Eleita com mais de 100 mil votos, Célia Xakriabá (PSOL-MG), de 32 anos, é a primeira deputada federal indígena por Minas Gerais. Ela é doutora em antropologia pela Universidade Federal de Minas Gerais (UFMG) e milita nos movimentos educacionais há alguns anos. Seu mandato vem, principalmente, com a proposta de demarcação dos territórios indígenas e a titulação dos quilombos. Segundo ela, que reafirmou seu compromisso com a carta da ANA, trata-se de uma luta ancestral e as práticas agroecológicas estão na essência desses povos  

“É importante destacar que quando priorizamos a demarcação dos nossos territórios, a preservação da nossa cultura e o combate ao agronegócio, estamos falando também de segurança alimentar e de agroecologia e essa será uma prioridade para nós. Queremos aliar a bancada do cocar à luta pela terra e nos articularmos com as bancadas que farão esse enfrentamento. É preciso retomar a ancestralidade para garantir o futuro na terra. É esperançar e aldear para o bem viver!”, afirmou a deputada recém-eleita.

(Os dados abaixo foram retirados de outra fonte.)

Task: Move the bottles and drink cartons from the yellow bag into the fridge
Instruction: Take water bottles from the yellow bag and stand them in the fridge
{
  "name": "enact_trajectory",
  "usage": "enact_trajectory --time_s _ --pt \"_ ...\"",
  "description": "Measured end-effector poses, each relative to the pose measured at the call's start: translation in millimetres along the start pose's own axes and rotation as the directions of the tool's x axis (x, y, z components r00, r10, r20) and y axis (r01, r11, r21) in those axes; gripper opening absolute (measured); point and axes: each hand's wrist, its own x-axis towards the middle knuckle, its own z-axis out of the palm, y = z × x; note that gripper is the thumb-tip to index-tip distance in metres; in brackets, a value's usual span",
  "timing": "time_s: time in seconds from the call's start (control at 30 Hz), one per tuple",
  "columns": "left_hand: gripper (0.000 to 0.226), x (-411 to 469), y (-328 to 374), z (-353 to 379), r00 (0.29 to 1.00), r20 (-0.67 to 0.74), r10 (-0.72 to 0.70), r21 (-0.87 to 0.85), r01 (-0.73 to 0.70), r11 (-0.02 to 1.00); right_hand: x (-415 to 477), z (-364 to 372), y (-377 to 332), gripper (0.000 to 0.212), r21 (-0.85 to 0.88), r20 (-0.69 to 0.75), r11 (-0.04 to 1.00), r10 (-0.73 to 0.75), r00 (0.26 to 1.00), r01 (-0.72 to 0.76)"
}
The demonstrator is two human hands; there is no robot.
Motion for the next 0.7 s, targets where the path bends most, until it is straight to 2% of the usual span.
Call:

Primeira senadora eleita na história do estado de Pernambuco, Teresa Leitão (PT) foi a candidata mais votada, conquistando mais de 2 milhões de eleitores. Aos 70 anos, ela é deputada estadual desde 2003 e professora aposentada, formada em pedagogia pela Universidade Católica de Pernambuco. Sempre participou das entidades de classe da categoria, chegando à presidência do Sindicato dos Trabalhadores em Educação de Pernambuco (Sintepe). Segundo ela, a agroecologia é uma solução viável social, econômica e ambientalmente. 

“Não é admissível que um dos países com a maior produção de grãos do mundo, tenha mais de 33 milhões de pessoas passando fome sem ter o que comer. A carta-compromisso, que assinei com muita honra, tem cinco tópicos muito justos e plenamente defensáveis: o direito à terra, o enfrentamento à fome, o investimento na educação pública e no conhecimento,  a participação popular nas decisões e elaborações de políticas públicas e a promoção da igualdade. São questões que respeito e que combinam com a minha proposta, apresentada na campanha, de aproximar o Senado das pessoas e das questões do cotidiano da população”, afirmou a senadora.